8La seconde caractéristique du cadre communautaire est qu’il repose sur une approche pro-active. Alors que la tradition française nous positionne pour la gestion des crises (passant, en particulier, par un régime d’obligations), la problématique européenne est celle de l’anticipation du changement, dont il ne s’agit pas de se défendre mais plutôt d’organiser la gestion dynamique. Ici, l’Europe est sans doute influencée par l’expérience des « petits » pays, historiquement dépendants de l’extérieur et contraints à l’adaptabilité plus tôt que les pays pouvant réguler leur production en s’appuyant sur leur marché national. Mais la France est en Europe et elle s’imprègne de la comparaison des pratiques, comme en témoignent les négociations récentes sur le marché du travail, les transitions professionnelles ou encore la GPEC.
La diversité des expériences nationales
9Envisager ensuite des expériences nationales permettra de voir comment celles-ci se confrontent à un environnement européen dans le cas du Royaume-Uni, au fédéralisme canadien dans le cas du Québec.
10La situation britannique analysée par S. Deakin et A. Koukiadaki, nous offrira, à travers le fonctionnement d’accords « préexistants » en matière d’information-consultation, une situation de transformation d’un système de relations professionnelles construit autour de l’acteur syndical. On se bornera, dans ce propos introductif, à suggérer un élément supplémentaire de grille de lecture, s’agissant du rapport entre le national et le communautaire. Le « modèle » britannique, qui s’est construit historiquement autour de la capacité des syndicats à s’imposer dans les entreprises, a été préalablement profondément mis à mal par l’épisode Thatcher. La Grande-Bretagne permet aujourd’hui d’éprouver l’existence d’une Europe sociale, notamment avec la transposition actuelle de l’importante directive de 2002 sur l’information-consultation. Ce qui se joue dans ce cadre est le développement d’un système de représentation permanente et élue, rapprochant le Royaume-Uni du modèle social continental. Le chemin pour y arriver est encore long, mais les auteurs suggèrent l’existence d’un apprentissage réflexif par lequel les représentants des salariés tendent à investir et à approfondir la portée de structures d’information-consultation qui semblaient initialement sous la coupe des employeurs.

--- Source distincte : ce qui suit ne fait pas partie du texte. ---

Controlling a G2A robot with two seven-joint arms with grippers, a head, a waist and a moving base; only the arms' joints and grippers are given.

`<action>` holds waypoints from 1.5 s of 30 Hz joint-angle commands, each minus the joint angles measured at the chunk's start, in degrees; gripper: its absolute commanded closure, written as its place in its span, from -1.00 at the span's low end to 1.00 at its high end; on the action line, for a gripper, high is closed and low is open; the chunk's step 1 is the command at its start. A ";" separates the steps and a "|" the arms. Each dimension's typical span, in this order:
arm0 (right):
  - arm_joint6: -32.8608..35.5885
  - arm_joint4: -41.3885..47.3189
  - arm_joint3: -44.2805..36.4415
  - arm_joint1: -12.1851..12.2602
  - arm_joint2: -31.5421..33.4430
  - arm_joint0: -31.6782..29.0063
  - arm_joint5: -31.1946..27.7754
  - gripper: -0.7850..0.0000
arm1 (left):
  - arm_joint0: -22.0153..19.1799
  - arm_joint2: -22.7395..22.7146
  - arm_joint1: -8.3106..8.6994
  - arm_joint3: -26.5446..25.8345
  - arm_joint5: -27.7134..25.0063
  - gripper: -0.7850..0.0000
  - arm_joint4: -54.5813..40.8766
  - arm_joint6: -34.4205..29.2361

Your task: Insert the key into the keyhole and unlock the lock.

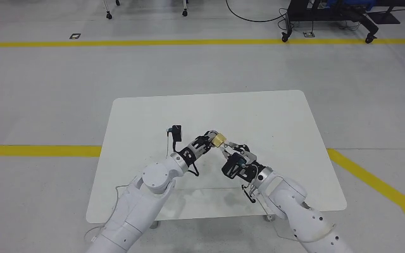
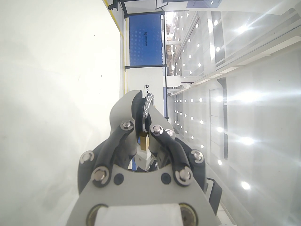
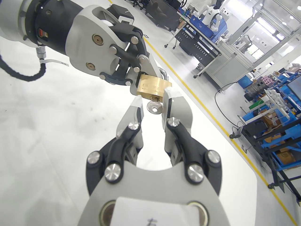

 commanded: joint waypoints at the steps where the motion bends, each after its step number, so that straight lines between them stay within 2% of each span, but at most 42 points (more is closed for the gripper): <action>1: 0.05 0.16 0.11 -0.10 0.14 -0.02 -0.51 1.00 | -0.15 0.03 -0.10 0.20 0.05 1.00 0.27 -0.03; 16: -0.70 4.99 0.82 -0.58 2.64 -0.20 -6.27 1.00 | 0.70 -0.73 -0.42 0.12 -3.50 1.00 3.97 1.69; 25: 0.39 23.69 5.33 -0.57 6.79 2.08 -21.81 1.00 | 1.42 -1.00 -0.53 0.00 -7.29 1.00 7.55 2.86; 29: 1.43 27.31 6.64 -0.36 8.18 2.65 -26.62 1.00 | 1.84 -1.41 -0.52 -0.15 -8.10 1.00 8.29 2.93; 37: 3.29 34.48 9.46 -0.27 9.39 4.09 -33.62 1.00 | 2.00 -1.46 -0.48 -0.56 -8.22 1.00 11.83 2.46; 41: 4.06 35.48 10.96 -0.40 9.83 4.95 -32.10 1.00 | 2.07 -1.61 -0.50 -0.87 -7.31 1.00 12.85 2.44; 42: 4.19 35.42 11.12 -0.45 9.92 5.04 -31.16 0.51 | 2.17 -1.68 -0.49 -1.05 -7.14 1.00 12.99 2.38; 43: 4.31 35.45 11.22 -0.49 9.92 5.17 -30.85 0.28 | 2.26 -1.81 -0.46 -1.25 -6.99 1.00 13.20 2.30; 45: 4.45 36.00 11.91 -0.54 9.92 5.59 -31.37 0.08 | 2.50 -2.00 -0.37 -1.72 -6.58 1.00 13.81 1.72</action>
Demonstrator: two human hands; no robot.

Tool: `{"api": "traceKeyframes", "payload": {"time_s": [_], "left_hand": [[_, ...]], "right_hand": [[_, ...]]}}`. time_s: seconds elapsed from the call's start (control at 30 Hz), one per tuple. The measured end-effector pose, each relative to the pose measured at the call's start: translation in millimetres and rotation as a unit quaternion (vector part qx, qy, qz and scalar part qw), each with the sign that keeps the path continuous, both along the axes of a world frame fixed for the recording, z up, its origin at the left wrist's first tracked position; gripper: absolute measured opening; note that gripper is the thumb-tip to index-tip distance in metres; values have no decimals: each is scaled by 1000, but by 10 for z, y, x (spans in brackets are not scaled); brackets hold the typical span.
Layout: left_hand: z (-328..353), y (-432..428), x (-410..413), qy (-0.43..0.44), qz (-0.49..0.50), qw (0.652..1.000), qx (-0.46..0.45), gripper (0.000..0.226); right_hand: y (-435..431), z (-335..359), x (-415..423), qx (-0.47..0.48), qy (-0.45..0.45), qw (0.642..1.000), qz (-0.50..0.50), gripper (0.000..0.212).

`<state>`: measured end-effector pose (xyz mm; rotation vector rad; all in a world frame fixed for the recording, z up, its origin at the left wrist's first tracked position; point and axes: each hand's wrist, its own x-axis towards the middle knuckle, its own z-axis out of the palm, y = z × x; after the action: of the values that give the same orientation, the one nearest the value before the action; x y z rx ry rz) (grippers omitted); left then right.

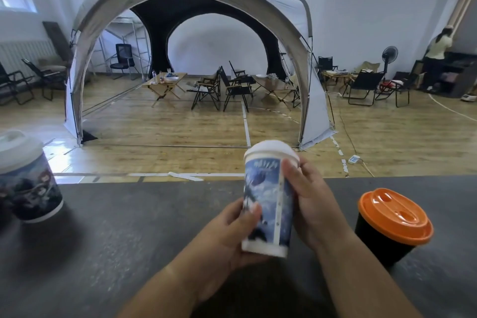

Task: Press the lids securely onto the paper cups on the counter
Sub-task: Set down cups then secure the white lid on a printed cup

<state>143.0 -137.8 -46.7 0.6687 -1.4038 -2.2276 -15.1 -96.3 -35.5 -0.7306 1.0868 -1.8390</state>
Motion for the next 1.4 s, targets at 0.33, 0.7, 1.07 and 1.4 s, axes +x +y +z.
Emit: {"api": "traceKeyframes", "payload": {"time_s": [0.33, 0.7, 1.07, 1.4], "left_hand": [[29, 23, -11, -19, 89, 992, -88, 64], [14, 26, 4, 45, 81, 995, -37, 65], [16, 2, -9, 45, 86, 995, 2, 59], [1, -2, -31, 63, 45, 996, 52, 63]], "right_hand": [[15, -13, 20, 5, 75, 997, -19, 86], [24, -9, -34, -21, -42, 997, 56, 87], [16, -14, 51, -9, -82, 995, 55, 69], [40, 47, 40, 32, -99, 990, 95, 51]]}}
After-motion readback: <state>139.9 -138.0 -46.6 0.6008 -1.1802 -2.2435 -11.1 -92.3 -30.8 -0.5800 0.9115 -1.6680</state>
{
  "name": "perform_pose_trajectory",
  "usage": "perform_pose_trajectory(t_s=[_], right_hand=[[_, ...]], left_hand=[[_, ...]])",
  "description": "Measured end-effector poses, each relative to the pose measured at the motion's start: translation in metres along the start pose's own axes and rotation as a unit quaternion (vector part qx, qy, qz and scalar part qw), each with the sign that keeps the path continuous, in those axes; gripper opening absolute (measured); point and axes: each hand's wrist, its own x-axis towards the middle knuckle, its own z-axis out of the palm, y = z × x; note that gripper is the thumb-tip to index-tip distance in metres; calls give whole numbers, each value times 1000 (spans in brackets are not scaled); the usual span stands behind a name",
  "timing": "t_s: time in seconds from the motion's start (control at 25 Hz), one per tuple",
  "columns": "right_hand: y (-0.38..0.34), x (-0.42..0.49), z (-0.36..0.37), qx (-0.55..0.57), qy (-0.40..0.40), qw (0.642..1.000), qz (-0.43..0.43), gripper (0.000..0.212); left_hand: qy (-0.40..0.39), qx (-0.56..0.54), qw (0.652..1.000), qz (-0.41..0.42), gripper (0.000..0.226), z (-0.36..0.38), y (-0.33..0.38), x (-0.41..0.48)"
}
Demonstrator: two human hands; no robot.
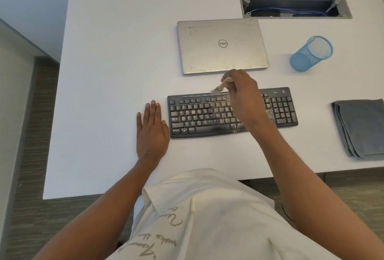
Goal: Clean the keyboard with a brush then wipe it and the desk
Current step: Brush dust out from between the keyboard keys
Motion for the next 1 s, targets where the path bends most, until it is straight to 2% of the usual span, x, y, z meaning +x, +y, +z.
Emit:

11Quant au Canada qu’envisagent J. Bourgault et M. Coutu dans leur contribution, il nous offrira une pluralité de niveaux et de formes qui n’empêchent pas de « faire système ». Il permet de dégager la répartition des rôles entre syndicat implanté dans l’entreprise et intervention publique dans les entreprises sans représentation, entre champ fédéral et province – le Québec dans le cas étudié. L’Amérique est-elle un autre monde ? À côté des interventions policy oriented du niveau fédéral sont mises en œuvre des démarches plus formelles au Québec : un clin d’œil sur nos parentés culturelles ?
12En bref, il s’agit d’analyser dans cet exercice « pluriel » les restructurations et l’action publique les concernant comme champ de tensions et de définitions, avec la coloration propre à chaque contexte plutôt que comme une notion commune et établie. Et la mise en miroir de ces quelques situations doit rappeler – et non estomper – la diversité bien plus grande qui nous entoure, à commencer par l’Union Européenne et ses 27 États membres.